• _Problem to solve_
Print nothing but the lines below starting at the line that holds "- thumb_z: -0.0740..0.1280" and ending at the line that holds "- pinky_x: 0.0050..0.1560", including both, each exactly as written.
··· Data segment
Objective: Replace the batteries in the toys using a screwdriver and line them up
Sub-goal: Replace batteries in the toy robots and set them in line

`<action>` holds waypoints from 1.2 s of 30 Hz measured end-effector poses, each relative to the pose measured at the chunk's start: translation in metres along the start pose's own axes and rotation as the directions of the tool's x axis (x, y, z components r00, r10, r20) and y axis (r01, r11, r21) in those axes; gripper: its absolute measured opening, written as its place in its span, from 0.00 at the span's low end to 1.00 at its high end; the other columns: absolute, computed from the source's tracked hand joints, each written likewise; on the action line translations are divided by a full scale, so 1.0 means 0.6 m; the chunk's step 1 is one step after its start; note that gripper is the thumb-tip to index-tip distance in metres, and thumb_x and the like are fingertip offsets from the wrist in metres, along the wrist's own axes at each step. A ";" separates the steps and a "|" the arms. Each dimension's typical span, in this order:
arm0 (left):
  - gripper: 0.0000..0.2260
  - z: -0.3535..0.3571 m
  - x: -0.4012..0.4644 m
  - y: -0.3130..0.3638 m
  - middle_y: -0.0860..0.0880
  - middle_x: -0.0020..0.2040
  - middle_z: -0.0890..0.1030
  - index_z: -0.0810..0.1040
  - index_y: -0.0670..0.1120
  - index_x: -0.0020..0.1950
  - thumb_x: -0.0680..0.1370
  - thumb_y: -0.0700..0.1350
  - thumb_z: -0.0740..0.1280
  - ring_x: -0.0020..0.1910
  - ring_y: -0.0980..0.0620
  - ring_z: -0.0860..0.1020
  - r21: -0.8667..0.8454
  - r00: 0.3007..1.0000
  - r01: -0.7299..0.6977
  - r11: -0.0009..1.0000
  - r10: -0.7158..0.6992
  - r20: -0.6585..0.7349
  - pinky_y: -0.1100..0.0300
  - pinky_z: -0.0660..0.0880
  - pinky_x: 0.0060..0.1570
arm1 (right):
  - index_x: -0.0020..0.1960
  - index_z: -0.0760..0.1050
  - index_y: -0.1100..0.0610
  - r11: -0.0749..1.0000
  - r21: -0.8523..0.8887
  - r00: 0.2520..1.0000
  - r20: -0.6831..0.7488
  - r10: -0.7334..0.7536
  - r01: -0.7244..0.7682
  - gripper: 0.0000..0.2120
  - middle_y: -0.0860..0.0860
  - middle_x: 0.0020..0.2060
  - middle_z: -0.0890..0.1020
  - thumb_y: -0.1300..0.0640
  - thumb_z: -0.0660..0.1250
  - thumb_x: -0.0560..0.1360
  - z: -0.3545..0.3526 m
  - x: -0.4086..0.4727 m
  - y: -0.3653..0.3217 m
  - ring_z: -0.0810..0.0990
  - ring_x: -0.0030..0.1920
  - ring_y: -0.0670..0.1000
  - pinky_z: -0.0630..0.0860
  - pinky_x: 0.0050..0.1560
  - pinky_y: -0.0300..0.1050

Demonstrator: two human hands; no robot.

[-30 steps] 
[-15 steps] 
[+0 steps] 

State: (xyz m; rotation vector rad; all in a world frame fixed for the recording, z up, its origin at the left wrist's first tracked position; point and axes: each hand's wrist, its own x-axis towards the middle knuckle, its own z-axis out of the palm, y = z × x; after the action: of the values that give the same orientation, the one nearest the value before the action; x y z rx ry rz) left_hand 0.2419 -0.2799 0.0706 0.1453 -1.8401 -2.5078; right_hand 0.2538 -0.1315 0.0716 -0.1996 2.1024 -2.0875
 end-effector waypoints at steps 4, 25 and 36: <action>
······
• _Response box_
  - thumb_z: -0.0740..0.1280
  - ring_x: -0.0020..0.1910
  - ring_y: -0.0980..0.0620
  - ring_z: -0.0860..0.1020
  - r21: -0.8667..0.8454
  - r00: 0.3007..1.0000
  - r01: -0.7299..0.6977
  - r11: -0.0009..1.0000
  - r10: -0.7158..0.6992
  - r20: -0.6585..0.7349
  - pinky_y: -0.1100..0.0300
  - pinky_z: -0.0660..0.0880
  - pinky_x: 0.0060..0.1570
arm1 (right):
  - index_x: -0.0020..0.1960
  - index_z: -0.0760..0.1050
  - index_y: -0.1100..0.0610
  - r11: -0.0749..1.0000
  - r21: -0.8523..0.8887
  - r00: 0.2520..1.0000
  - r20: -0.6831..0.7488
  - r10: -0.7334..0.7536
  - r01: -0.7244..0.7682
  - gripper: 0.0000..0.2120
  - middle_y: -0.0860..0.0860
  - middle_x: 0.0020..0.2060
  - middle_z: -0.0890..0.1020
  - thumb_y: -0.1300..0.0640
  - thumb_z: -0.0660..0.1250
  - thumb_x: -0.0560..0.1360
  - z: -0.3545..0.3526 m
  - x: -0.4086..0.4727 m
  - y: -0.3653..0.3217 m
  - ring_z: -0.0810..0.0990
  - ring_x: -0.0030..0.1920
  - ring_y: -0.0670..0.1000
  - pinky_z: -0.0630..0.0860
  - pinky_x: 0.0050..0.1560

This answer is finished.